“When people want to listen to music they go to Spotify. When people want to study sound recordings as they were originally created, they go to libraries like the Internet Archive. Both are needed. There shouldn’t be conflict here.” - @brewsterkahle

Read our full statement about the recording industry lawsuit against our library: https://blog.archive.org/2023/08/14/internet-archive-responds-to-recording-industry-lawsuit-targeting-obsolete-media/

@internetarchive @brewsterkahle Also: Lars Ulrich of Metallica has been quoted to "deeply regret" his lawsuit and position against Napster. As a Bay Arean and music industry heavy (now on his own record label, too) he could be an interesting ally to bring into this. Picking up where JPB left off?

@ninavizz @internetarchive @brewsterkahle Is that actually so?
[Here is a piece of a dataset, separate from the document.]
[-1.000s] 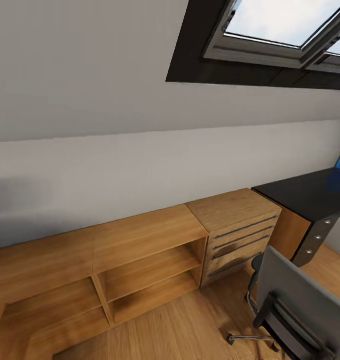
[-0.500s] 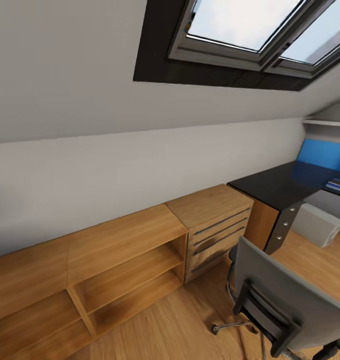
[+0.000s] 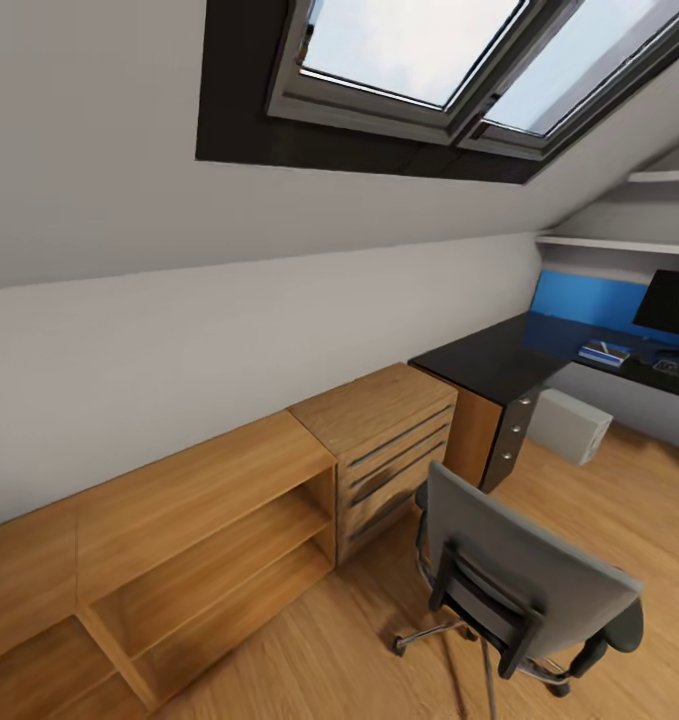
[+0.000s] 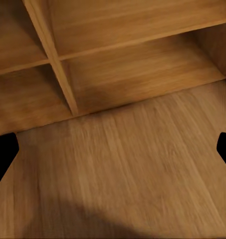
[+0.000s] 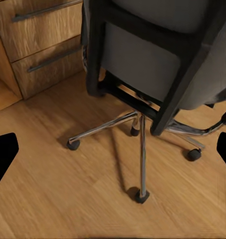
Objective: In the bedroom, organize the workspace by keeping the computer under the desk, ensuring the monitor is on the desk, placing the keyboard on the desk next to the monitor, placing the mouse on the desk next to the keyboard, moving the folder from the swivel chair onto the desk next to the mouse, stacking the notebook on top of the folder with the pen on top of the notebook, and positioning the swivel chair next to the desk.
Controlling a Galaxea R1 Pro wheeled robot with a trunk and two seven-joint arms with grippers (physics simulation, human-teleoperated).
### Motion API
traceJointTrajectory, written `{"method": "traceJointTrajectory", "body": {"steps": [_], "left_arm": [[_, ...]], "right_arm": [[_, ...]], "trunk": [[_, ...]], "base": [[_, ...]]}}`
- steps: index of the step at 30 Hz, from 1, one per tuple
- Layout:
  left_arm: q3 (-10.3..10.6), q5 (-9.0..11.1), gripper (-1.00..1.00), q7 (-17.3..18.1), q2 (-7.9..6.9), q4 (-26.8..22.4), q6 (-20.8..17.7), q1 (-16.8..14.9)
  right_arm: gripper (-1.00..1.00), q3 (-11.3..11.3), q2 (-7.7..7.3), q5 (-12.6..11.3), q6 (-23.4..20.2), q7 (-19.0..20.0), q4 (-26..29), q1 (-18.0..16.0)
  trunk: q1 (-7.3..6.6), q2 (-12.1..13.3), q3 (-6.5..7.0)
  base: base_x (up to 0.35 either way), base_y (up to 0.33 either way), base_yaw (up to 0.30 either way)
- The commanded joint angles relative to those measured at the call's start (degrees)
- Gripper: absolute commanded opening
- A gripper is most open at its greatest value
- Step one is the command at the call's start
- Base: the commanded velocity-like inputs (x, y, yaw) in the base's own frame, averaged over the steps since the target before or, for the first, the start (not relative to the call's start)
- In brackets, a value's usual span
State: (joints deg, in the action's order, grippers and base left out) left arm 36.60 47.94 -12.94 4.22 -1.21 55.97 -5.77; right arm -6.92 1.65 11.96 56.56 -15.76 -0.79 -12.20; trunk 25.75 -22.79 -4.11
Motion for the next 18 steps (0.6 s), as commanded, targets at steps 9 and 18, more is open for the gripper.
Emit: {"method": "traceJointTrajectory", "body": {"steps": [9,18], "left_arm": [[0.5,0.0,1.0,-0.6,0.0,0.0,0.1,0.0],[0.5,0.0,1.0,-0.6,0.0,0.0,0.1,0.0]], "right_arm": [[1.0,-0.5,0.01,0.6,0.2,-0.2,-0.1,-0.1],[1.0,-0.5,0.02,0.6,0.2,-0.2,-0.1,-0.1]], "trunk": [[0.04,-0.1,-0.13],[0.04,-0.1,-0.13]], "base": [[0.0,0.0,-0.297],[0.001,0.0,-0.297]]}}
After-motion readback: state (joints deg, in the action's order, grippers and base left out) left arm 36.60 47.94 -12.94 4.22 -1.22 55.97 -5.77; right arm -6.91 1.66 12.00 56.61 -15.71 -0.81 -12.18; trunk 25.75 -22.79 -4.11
I'm still quite salty over that.

@lispi314 He sounded sincere in the interview I saw. JPB has left us, but his work and spirit need to live on. They do live on, with EFF and FPF. I'd love to see Lars engaged on the topic. We need our libraries. Capitalism cannot and should not seek to overtake basic information archiving and preservation, for access by scholars or a curious public. Curiosity is not "consumption." That needs distinction.
@internetarchive @brewsterkahle

@ninavizz @internetarchive @brewsterkahle I can't seem to find anything indicating he regrets much more than the optics doxing(? Not sure how much info was contained in those documents) 300k users invoked.

That's... not much of a turnaround.

@lispi314 Some interviews I saw on YouTube. Yes, I'm both a Metallica fan, and a data dork. Also, no idea what you mean by optics doxing. He just really regrets taking Napster to court, and the naivete (his word) of his position in it. As an artist, I respect where he was coming from, a lot—but I also wish he'd spent time chatting with JPB or Mitch Kapor, before following the industry into that awful abuse of copyright law. @internetarchive @brewsterkahle

@ninavizz @internetarchive @brewsterkahle Well, it's possible.

I just didn't manage to find any articles that talk about said interviews. It is possible they're purposely not talking about it, it wouldn't be the first time.

As for the optics, I mean the "bad PR move" part of those 60k-something pages involved in the lawsuit.

@lispi314 Dude, it was a random video interview. Not an article. Like I said. Developers love articles. Not music fans. @internetarchive @brewsterkahle

@ninavizz @internetarchive @brewsterkahle I was looking for articles mostly because current search-engines are quite useless for finding particular video content.

You'd think they'd use the ML stuff to do that and yet... nope, that'd be too nice.